Pernyataan ini disampaikan Suahasil seusai dilantik oleh Presiden Prabowo Subianto sebagai Menteri Keuangan Kabinet Merah Putih dalam sisa masa jabatan periode 2024-2029 di Istana Negara, Jakarta, pada Senin (14/9/2026).
“Arahan khusus dari Bapak Presiden adalah untuk menjaga keuangan negara, artinya menjaga kesehatannya, menjaga kredibilitas dari keuangan negara tersebut,” ungkapnya.
Suahasil melanjutkan, APBN sebagai bagian dari keuangan negara harus dapat menjalankan program prioritas pemerintah. Oleh karena itu, APBN harus sehat dan kredibel. “Jadi APBN sebagai bagian dari keuangan negara harus bisa menjalankan program-program prioritas pemerintah, karena itu APBN-nya itu harus sehat. Selain APBN-nya harus sehat, dia juga harus kredibel, APBN itu harus dapat dipercaya,” jelasnya.
Kementerian Keuangan, menurut Suahasil, akan terus bekerja menjadikan APBN sebagai instrumen yang mampu mendorong pertumbuhan sekaligus menjaga stabilitas perekonomian nasional. Ia juga memastikan bahwa defisit APBN akan tetap dijaga di bawah batas 3 persen. “Defisit akan tetap di bawah 3%,” tegasnya.
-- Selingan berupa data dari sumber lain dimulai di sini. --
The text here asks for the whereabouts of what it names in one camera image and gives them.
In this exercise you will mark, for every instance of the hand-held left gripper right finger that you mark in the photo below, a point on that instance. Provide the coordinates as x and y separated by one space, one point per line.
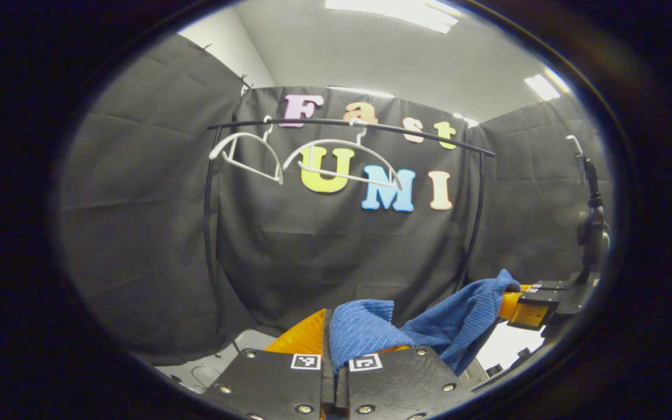
400 385

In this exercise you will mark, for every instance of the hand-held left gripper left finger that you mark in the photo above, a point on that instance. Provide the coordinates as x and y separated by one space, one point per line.
272 388

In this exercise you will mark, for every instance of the large ceiling light panel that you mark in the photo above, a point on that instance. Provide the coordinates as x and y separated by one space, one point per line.
394 9

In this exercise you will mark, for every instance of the white clothes hanger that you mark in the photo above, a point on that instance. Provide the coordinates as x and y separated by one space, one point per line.
242 135
342 143

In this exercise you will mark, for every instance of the small double ceiling light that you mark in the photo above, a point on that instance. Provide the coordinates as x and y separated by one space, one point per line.
543 86

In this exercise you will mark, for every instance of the ceiling light strip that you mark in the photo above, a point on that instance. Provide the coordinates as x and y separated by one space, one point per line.
359 91

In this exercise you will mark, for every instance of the black metal clothes rack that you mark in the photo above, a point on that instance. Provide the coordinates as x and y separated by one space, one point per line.
289 121

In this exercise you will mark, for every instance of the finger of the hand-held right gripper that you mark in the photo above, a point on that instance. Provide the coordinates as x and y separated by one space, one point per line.
528 312
549 284

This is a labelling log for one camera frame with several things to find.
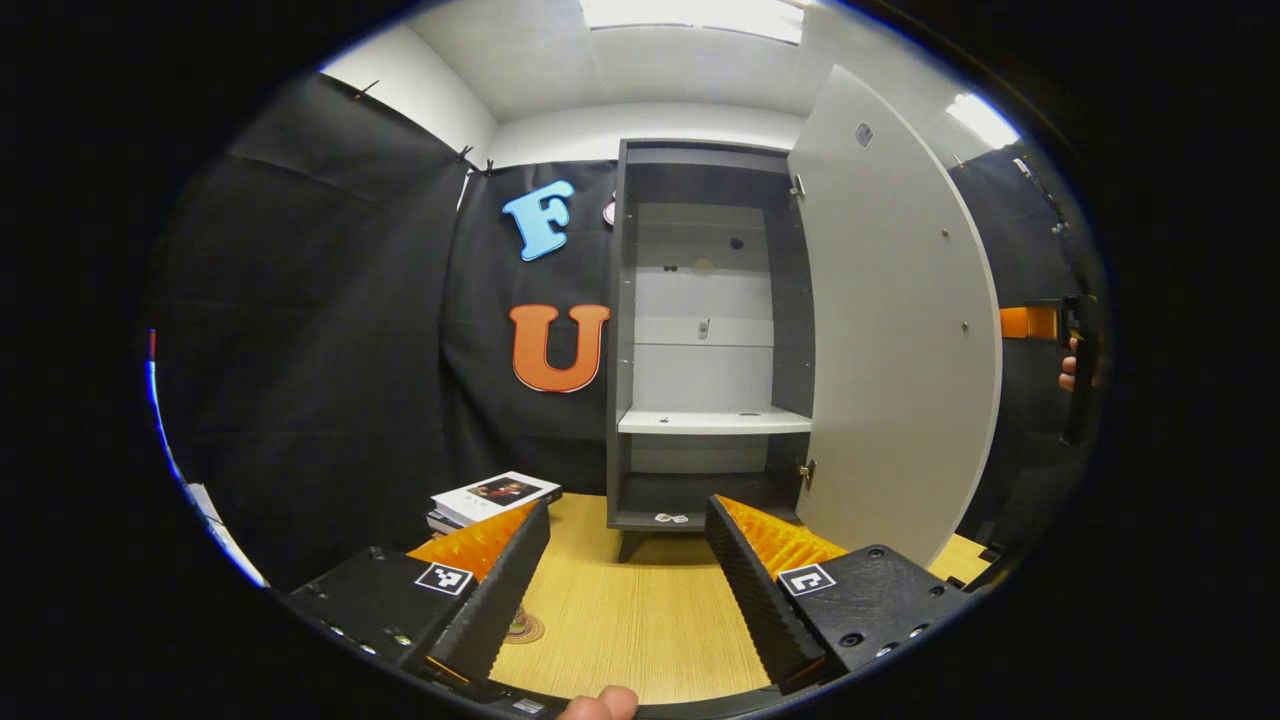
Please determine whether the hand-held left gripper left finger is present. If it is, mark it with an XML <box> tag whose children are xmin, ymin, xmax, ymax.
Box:
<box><xmin>285</xmin><ymin>499</ymin><xmax>554</xmax><ymax>687</ymax></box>

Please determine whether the small ceiling light panel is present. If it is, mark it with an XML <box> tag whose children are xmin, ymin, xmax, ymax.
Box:
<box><xmin>945</xmin><ymin>92</ymin><xmax>1021</xmax><ymax>151</ymax></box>

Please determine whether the black backdrop cloth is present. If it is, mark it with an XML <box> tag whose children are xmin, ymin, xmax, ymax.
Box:
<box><xmin>145</xmin><ymin>70</ymin><xmax>1101</xmax><ymax>591</ymax></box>

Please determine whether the long ceiling light panel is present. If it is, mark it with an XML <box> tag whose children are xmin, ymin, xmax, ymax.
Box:
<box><xmin>580</xmin><ymin>0</ymin><xmax>806</xmax><ymax>46</ymax></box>

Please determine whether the light grey cabinet door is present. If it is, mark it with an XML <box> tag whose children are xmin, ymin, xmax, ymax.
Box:
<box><xmin>787</xmin><ymin>65</ymin><xmax>1004</xmax><ymax>569</ymax></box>

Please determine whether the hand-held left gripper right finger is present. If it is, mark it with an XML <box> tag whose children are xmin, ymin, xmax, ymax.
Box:
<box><xmin>704</xmin><ymin>493</ymin><xmax>972</xmax><ymax>698</ymax></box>

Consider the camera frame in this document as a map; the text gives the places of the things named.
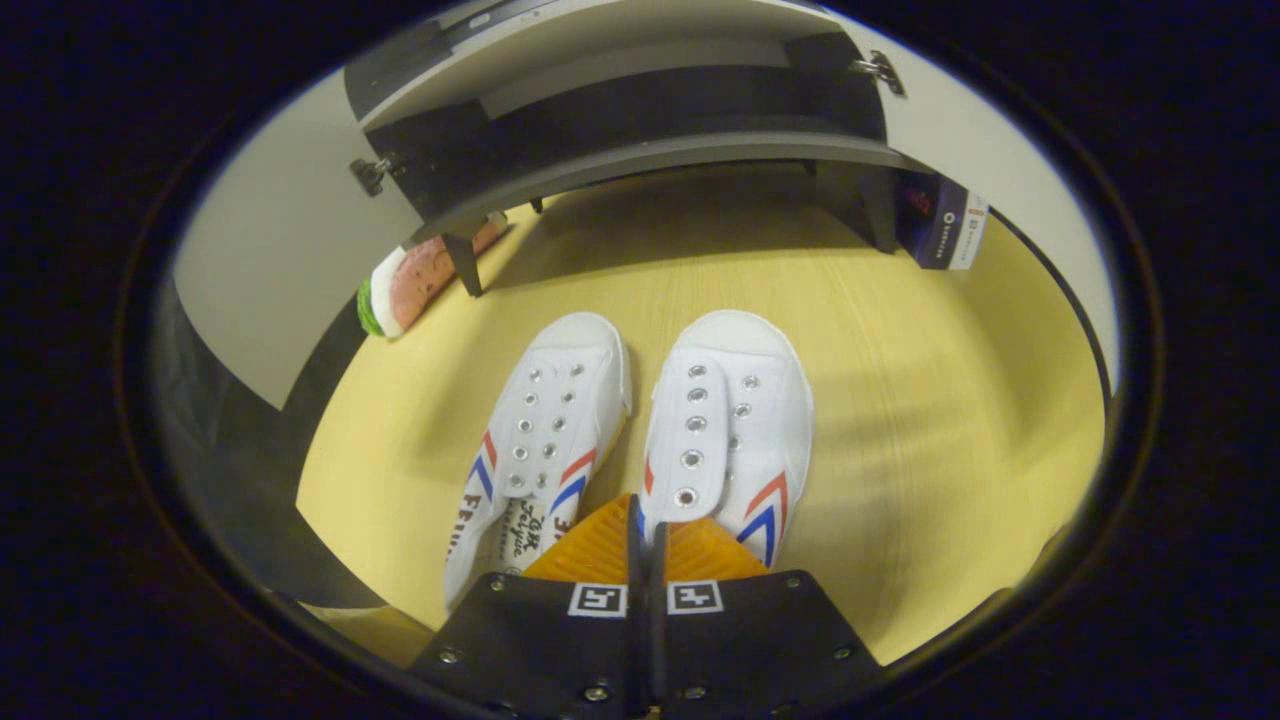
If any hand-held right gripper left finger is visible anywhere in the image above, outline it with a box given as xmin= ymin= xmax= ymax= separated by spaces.
xmin=405 ymin=493 xmax=646 ymax=720

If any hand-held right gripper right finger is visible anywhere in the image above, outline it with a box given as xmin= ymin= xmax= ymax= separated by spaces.
xmin=645 ymin=520 xmax=886 ymax=720

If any white canvas shoe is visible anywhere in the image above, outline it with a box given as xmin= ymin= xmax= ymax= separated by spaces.
xmin=638 ymin=309 xmax=816 ymax=571
xmin=443 ymin=312 xmax=633 ymax=613

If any dark blue cardboard box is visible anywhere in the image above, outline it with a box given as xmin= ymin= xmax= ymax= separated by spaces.
xmin=895 ymin=172 xmax=991 ymax=271

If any metal door hinge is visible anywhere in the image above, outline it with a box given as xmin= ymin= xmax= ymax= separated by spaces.
xmin=855 ymin=50 xmax=906 ymax=96
xmin=350 ymin=155 xmax=401 ymax=196

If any white cabinet door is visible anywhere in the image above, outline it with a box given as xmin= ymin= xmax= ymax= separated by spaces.
xmin=170 ymin=65 xmax=441 ymax=411
xmin=855 ymin=35 xmax=1121 ymax=396

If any white shoe cabinet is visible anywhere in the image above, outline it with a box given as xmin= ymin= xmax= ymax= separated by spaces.
xmin=170 ymin=0 xmax=1121 ymax=411

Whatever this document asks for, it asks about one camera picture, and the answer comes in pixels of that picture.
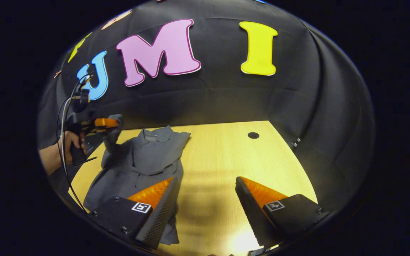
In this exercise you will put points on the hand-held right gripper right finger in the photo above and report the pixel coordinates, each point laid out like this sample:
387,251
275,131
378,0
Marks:
251,217

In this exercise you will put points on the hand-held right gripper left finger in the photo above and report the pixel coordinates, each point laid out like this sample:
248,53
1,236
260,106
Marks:
162,213

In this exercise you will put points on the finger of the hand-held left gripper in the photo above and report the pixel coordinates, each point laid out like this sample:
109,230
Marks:
106,123

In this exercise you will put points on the grey button-up shirt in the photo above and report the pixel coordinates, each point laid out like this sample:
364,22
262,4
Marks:
144,160

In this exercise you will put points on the small silver clip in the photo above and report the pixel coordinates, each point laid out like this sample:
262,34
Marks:
296,142

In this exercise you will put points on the black backdrop cloth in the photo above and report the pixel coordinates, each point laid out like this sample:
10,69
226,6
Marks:
226,99

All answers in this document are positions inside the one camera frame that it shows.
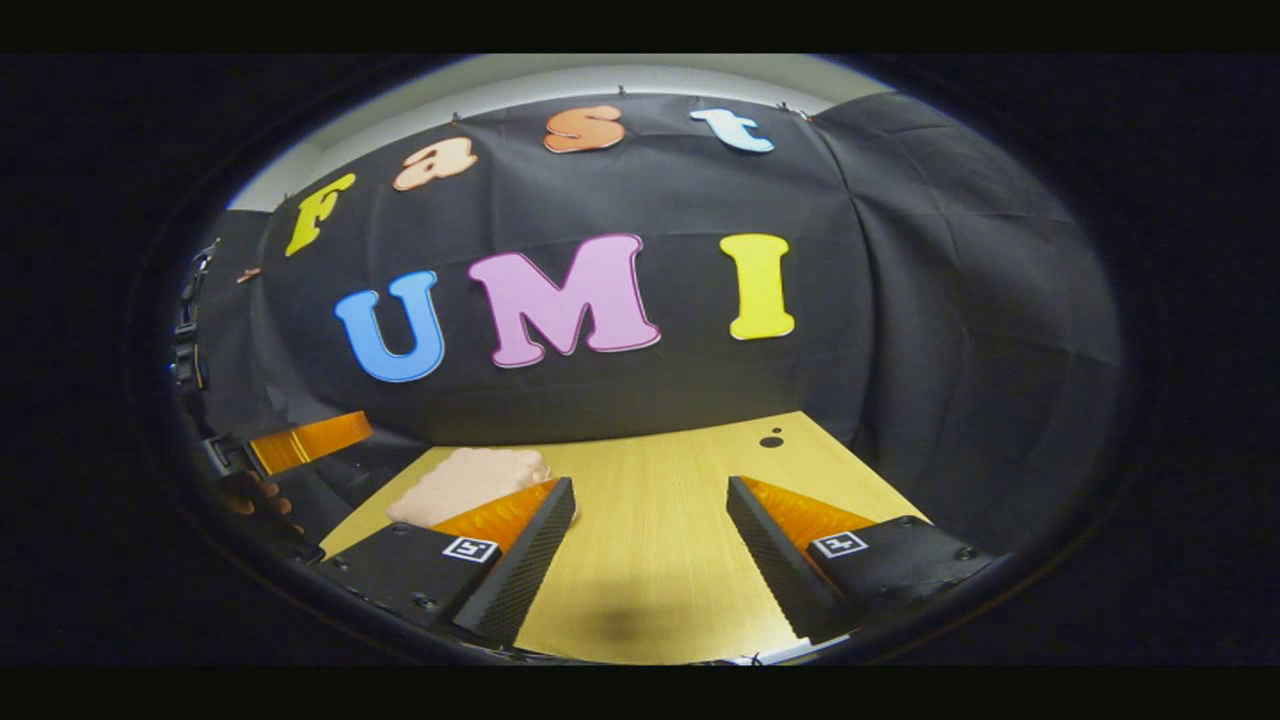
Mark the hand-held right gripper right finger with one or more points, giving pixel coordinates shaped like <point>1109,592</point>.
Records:
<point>775,570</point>

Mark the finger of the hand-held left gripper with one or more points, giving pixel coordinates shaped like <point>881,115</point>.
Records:
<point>310,440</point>

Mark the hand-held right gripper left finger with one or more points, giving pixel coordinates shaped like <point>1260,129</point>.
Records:
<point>525,580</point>

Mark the pink suitcase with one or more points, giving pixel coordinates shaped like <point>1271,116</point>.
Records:
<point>465,480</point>

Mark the black backdrop cloth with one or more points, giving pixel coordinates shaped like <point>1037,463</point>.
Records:
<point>900,300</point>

Suahasil turut menekankan pentingnya komunikasi publik yang dapat dipercaya dalam pengelolaan keuangan negara. Kredibilitas APBN, menurutnya, harus dibangun tidak hanya melalui kebijakan yang sehat, tetapi juga melalui komunikasi yang konsisten kepada masyarakat. “Prioritasnya adalah menjalankan APBN yang kredibel. Jadi saya akan terus menjalankan APBN yang dapat dipercaya, komunikasi publik yang dapat dipercaya, dan juga akan memastikan bahwa apa yang dilakukan oleh APBN adalah mendukung program prioritas pemerintah,” ujarnya.
Terkait efisiensi, Suahasil menegaskan bahwa efisiensi APBN tidak semata-mata dimaknai sebagai pemotongan belanja. Efisiensi harus memastikan setiap anggaran yang digunakan menghasilkan keluaran yang maksimal dan memberikan manfaat nyata bagi masyarakat. “Efisiensi itu bukan hanya sekadar potong belanja. Efisiensi itu adalah menggunakan belanja yang ada untuk menghasilkan output yang maksimal, yang kemudian bermanfaat bagi masyarakat,” tutur Suahasil.